The story, however, resists each of these readings. As much as the elements in “The Bridge” seem significant beyond the story’s surface level, it remains unclear what the tale means to signify. Walter Benjamin argued in his essay on Kafka that stories like “The Bridge” are never exhausted by what is explainable. Benjamin writes: “they are not parables, yet they do not want to be taken at their face value, they lend themselves to quotation and can be recounted for purposes of clarification. But do we have the teachings which Kafka’s parables accompany and which K.’s postures and the gestures of his animals clarify? It does not exist; all we can say is that there we have an allusion to it.”
Though Kis-Lev’s paintings resemble religious icons, populated with sacred symbols infused with inner light and adorned with gold, they too do not resolve in easy interpretation. The three holy monuments which dominate the paintings seem, again, to point to a message of religious pluralism. However, how should one interpret the city’s altered and diminished urban landscape? In “Song of Divinity,” in addition to the verdant trees and flowers, the dwellings of the Old City that dominate the image are pictured with incongruous red roofs, as if transplanted from a Galilee kibbutz. Perhaps we are seeing a Jerusalem of the distant past or future, perhaps another city caught in the act of becoming Jerusalem. The unpopulated spaces—most prominent in “Sunrise Over Jerusalem,” where the absence of people from the windows, gardens, and forking paths is most striking—could point to the impossibility of these cities and the harmonious dream they seem to naively promote.

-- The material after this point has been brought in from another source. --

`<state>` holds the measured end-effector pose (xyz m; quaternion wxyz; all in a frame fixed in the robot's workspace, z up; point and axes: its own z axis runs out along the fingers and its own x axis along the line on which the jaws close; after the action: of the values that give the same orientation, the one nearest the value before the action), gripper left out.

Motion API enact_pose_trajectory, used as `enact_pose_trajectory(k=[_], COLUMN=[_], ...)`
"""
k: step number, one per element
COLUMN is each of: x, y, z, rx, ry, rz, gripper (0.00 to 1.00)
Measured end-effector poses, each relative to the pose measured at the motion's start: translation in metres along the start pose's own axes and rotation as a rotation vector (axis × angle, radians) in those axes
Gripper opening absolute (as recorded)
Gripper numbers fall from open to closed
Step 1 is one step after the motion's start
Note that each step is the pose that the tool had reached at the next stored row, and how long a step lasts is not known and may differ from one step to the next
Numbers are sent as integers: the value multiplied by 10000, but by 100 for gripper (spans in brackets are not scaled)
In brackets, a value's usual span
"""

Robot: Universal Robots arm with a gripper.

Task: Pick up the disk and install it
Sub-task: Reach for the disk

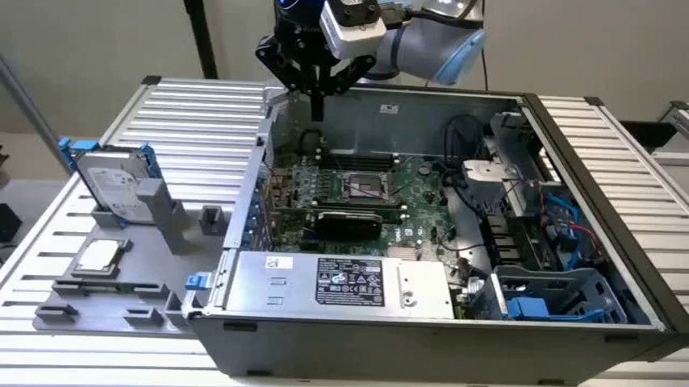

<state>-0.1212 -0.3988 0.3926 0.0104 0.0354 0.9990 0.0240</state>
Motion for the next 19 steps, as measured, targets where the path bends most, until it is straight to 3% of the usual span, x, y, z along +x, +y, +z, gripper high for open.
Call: enact_pose_trajectory(k=[15, 19], x=[2, 133], y=[0, -11], z=[0, -3], rx=[0, 0], ry=[0, 0], rz=[0, 1], gripper=[0, 0])
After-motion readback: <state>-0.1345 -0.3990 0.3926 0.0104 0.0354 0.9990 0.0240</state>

Like “the Bridge,” the painted Jerusalems are primed for a meaning which slips through the fingers. That seems to me to be precisely the point. We miss the meaning because it has been amputated. The images depict Jerusalems which have become mundane, detached from heaven, sundered from holiness. Only in such a Jerusalem could mosque, synagogue, and church equally and peaceably divide the horizon. These are Jerusalems become so unimportant that the streets are empty. It is a backwater city, a provincial byway, a stop on the road. The viewer’s perspective is that of a traveller who sees the sleepy city from afar, takes in the greenery and quaint stones, and moves along.
Kis-Lev has painted a demythologized city, a de-messianized Jerusalem. This point too he shares with Kafka. The writer’s greatest and most well-tuned stories of transformation inhabit this same reclaimed secular space. Alexander the Great’s steed Bucephalus, for instance, in the story “The New Advocate,” has become a lawyer at the bar. “In the quiet lamplight,” Kafka writes, “his flanks unhampered by the thighs of a rider, free and far from the clamor of battle, he reads and turns the pages of our ancient tomes.” Myth is dead, and in its absence, the beasts, heroes, and shrines can take up ordinary pursuits.